La quiebra de SanCor empezó a mover a algunos de los principales jugadores de la industria alimenticia.
Este jueves, la láctea realizó en su sede de Sunchales la primera reunión formal con empresas interesadas en adquirir parte de sus activos, en el marco del proceso judicial que busca avanzar con la liquidación de la cooperativa. Adecoagro, Savencia, Punta del Agua, Elcor y La Tarantela fueron algunos de los grupos que participaron del encuentro. También resonó en el comunicado de Atilra, el empresario rosarino Gustavo Scaglione, controlante hoy, entre otros medios, de Telefe. Según indicó el gremio, aunque estuvo ausente “con aviso”, transmitió “la posibilidad de realizar una propuesta integral con respaldo de socios del exterior”.
:quality(75):max_bytes(102400)/https://assets.iprofesional.com/assets/jpg/2021/12/528679.jpg)
"El que compra, compra todo". Esa es la postura que circula entre los interesados, y define el tono de una licitación que se perfila como una de las más complejas de la industria alimentaria argentina en años.
SanCor, en quiebra: los candidatos que se sentaron a la mesa
La foto de la reunión incluyó a referentes de cinco grupos con peso real en el sector lácteo nacional e internacional:
- Savencia, el grupo francés dueño de la marca Milkaut en Argentina, fue uno de los jugadores más sólidos presentes.
- También estuvo Adecoagro, que ya tiene historia con SanCor: en 2019 compró Las Tres Niñas, Angelita y plantas en Chivilcoy y Morteros por u$s45 millones, y que hoy vuelve a la mesa con el conocimiento de quien ya compró una vez.
- Completaron la lista Punta del Agua, Elcor —conocida por La Tonadita— y La Tarantela.
No todos fueron a levantar la mano como futuros compradores. Algunos simplemente asistieron para evaluar el estado general de la empresa antes de comprometerse. La diferencia no es menor: entre curiosear y ofertar hay un abismo de due diligence y de apetito real por lo que queda.
Gustavo Scaglione: el empresario de medios, el ausente más ruidoso
La ausencia de Gustavo Scaglione —empresario de medios con participación en Telefe y canales en Rosario, Salta, Tucumán y Bahía Blanca— fue, paradójicamente, el detalle más comentado del encuentro. Atilra lo mencionó en su comunicado con nombre y apellido, dejando constancia de que avisó y que su interés es presentar "una propuesta integral con respaldo de socios del exterior". La señal es que quiere la marca principal y la planta de Sunchales, el corazón simbólico de SanCor.
El vínculo de Scaglione con el secretario general de Atilra, Etín Ponce, no es nuevo. Ya en 2022 y 2023 ambos participaron del frustrado intento de armar un fideicomiso con financiamiento público —incluyendo al Banco Nación— para rescatar a la cooperativa durante el gobierno de Alberto Fernández. Aquel proyecto naufragó, en parte porque los demás empresarios que se sumaban a Scaglione le aclararon al gremio, por escrito, que Atilra no tendría control sobre la administración. La historia no se repite, pero rima.

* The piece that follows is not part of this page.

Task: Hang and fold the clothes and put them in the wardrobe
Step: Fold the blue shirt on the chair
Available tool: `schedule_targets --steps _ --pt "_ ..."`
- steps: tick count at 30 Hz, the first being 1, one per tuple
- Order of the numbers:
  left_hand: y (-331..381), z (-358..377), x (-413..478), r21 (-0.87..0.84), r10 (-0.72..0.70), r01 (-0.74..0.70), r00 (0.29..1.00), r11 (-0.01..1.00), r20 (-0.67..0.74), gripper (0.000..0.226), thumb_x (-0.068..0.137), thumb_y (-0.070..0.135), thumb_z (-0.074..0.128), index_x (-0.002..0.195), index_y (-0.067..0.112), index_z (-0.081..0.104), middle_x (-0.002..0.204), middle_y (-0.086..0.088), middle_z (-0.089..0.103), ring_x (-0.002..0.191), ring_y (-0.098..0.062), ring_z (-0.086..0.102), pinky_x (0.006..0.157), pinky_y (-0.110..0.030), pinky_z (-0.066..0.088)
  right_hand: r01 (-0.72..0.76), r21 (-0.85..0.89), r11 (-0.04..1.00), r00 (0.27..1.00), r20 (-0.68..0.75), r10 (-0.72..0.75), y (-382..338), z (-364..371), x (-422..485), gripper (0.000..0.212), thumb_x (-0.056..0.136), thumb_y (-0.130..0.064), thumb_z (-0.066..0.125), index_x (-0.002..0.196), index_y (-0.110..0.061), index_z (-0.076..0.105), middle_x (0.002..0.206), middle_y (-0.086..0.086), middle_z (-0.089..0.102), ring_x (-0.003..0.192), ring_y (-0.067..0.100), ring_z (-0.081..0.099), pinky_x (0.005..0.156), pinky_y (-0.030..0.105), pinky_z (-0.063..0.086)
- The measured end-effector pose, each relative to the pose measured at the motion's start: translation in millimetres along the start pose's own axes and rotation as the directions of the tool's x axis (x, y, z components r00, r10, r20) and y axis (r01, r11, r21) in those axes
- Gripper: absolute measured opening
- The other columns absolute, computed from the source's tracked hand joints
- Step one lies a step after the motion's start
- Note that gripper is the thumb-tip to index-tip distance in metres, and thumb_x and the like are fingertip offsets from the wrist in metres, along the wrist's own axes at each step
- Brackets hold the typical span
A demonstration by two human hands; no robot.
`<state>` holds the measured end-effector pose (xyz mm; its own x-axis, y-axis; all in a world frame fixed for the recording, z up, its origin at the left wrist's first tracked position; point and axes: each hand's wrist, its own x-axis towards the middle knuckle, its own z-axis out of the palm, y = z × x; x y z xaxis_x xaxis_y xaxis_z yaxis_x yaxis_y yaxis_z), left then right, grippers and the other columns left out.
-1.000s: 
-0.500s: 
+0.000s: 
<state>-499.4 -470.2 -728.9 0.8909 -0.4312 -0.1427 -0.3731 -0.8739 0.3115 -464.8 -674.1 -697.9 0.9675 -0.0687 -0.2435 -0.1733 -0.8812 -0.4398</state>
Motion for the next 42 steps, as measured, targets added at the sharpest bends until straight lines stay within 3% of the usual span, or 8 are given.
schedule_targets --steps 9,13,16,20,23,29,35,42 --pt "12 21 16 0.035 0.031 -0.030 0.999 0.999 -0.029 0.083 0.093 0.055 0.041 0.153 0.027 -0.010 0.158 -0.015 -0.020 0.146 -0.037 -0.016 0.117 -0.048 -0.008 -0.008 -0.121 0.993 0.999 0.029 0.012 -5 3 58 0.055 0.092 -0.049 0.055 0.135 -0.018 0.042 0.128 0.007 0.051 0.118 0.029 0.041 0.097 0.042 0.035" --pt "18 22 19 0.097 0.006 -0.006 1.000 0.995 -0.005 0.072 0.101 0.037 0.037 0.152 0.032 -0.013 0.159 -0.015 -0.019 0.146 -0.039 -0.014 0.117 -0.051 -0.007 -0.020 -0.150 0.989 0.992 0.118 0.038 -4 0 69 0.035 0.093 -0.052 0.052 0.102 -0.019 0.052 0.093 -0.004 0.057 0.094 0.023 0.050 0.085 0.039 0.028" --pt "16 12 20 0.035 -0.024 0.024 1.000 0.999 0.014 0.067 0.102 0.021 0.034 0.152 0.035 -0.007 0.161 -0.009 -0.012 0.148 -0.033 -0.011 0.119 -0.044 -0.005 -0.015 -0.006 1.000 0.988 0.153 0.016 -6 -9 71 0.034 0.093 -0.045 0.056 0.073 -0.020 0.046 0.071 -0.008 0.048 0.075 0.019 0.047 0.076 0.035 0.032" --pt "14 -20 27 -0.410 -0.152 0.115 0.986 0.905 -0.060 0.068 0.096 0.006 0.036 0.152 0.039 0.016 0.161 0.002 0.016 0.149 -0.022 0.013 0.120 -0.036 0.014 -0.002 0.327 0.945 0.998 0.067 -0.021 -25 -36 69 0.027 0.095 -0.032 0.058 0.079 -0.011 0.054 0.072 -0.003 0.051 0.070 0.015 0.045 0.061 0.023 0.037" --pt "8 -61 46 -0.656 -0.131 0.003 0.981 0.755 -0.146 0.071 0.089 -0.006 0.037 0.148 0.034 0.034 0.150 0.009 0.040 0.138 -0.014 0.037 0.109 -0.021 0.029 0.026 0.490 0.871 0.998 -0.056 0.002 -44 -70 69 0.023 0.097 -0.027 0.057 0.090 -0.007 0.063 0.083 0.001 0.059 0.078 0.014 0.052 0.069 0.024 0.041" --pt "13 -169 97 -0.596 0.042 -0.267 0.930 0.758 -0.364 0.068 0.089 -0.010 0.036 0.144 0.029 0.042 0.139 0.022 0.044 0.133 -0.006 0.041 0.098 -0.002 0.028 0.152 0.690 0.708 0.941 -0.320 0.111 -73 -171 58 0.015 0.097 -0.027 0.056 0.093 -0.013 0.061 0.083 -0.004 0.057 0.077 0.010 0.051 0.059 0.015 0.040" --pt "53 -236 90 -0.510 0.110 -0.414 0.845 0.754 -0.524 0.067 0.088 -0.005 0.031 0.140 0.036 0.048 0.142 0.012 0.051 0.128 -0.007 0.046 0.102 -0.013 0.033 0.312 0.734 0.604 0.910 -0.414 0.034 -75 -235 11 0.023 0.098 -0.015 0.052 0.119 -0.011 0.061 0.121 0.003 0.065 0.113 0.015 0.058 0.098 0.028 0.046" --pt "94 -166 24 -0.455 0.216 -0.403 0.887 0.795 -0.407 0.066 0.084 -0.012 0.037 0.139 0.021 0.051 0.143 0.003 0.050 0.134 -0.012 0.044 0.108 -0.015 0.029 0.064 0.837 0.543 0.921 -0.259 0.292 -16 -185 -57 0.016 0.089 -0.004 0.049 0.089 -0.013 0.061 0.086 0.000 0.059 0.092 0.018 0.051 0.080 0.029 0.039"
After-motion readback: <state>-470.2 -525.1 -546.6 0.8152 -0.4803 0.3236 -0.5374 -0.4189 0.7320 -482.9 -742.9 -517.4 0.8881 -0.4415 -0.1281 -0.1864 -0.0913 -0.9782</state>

Histórica firma láctea: qué se vende y qué vale
Lo que vieron los asistentes a la reunión no es sencillo de valuar. La planta de San Guillermo está paralizada desde diciembre de 2025, y el resto opera muy por debajo de su capacidad instalada, con excepción de Devoto y La Carlota. Sin embargo, lo que sí despierta apetito son las marcas secundarias y las recetas. El queso fundido Tholem, el queso crema Mendicrim y los secretos de los maestros queseros de SanCor son, para muchos analistas del sector, el activo más valioso que queda en pie. No por casualidad, el pliego licitatorio contempla la posibilidad de vender activos en conjunto o por separado.
Detrás de los trajes y las reuniones de negocios, hay una realidad que no espera. Los 178 trabajadores que quedaron en las plantas cobraron el último viernes apenas 500.000 pesos. Otros recibieron un beneficio del gremio de hasta 600.000 pesos para compra de alimentos. Si la reactivación no llega antes de mediados de junio, más de 700 personas podrían quedar afuera definitivamente, según anticipa la propia sentencia de quiebra.
La Sindicatura y el juzgado optaron por ir directo a la venta de activos en lugar de buscar contratos de alquiler intermedios, lo que apura los tiempos pero también eleva el riesgo social. El pliego licitatorio, según anticipó Atilra, estará disponible en los próximos días.
Lo que alguna vez fue el orgullo del cooperativismo argentino —más de 4 millones de litros diarios, doce plantas, miles de familias del interior— está ahora reducido a un expediente judicial, unos pocos cientos de litros y una sala de reuniones donde seis grupos calculan cuánto vale lo que queda. La leche se derramó. La pregunta es quién limpia.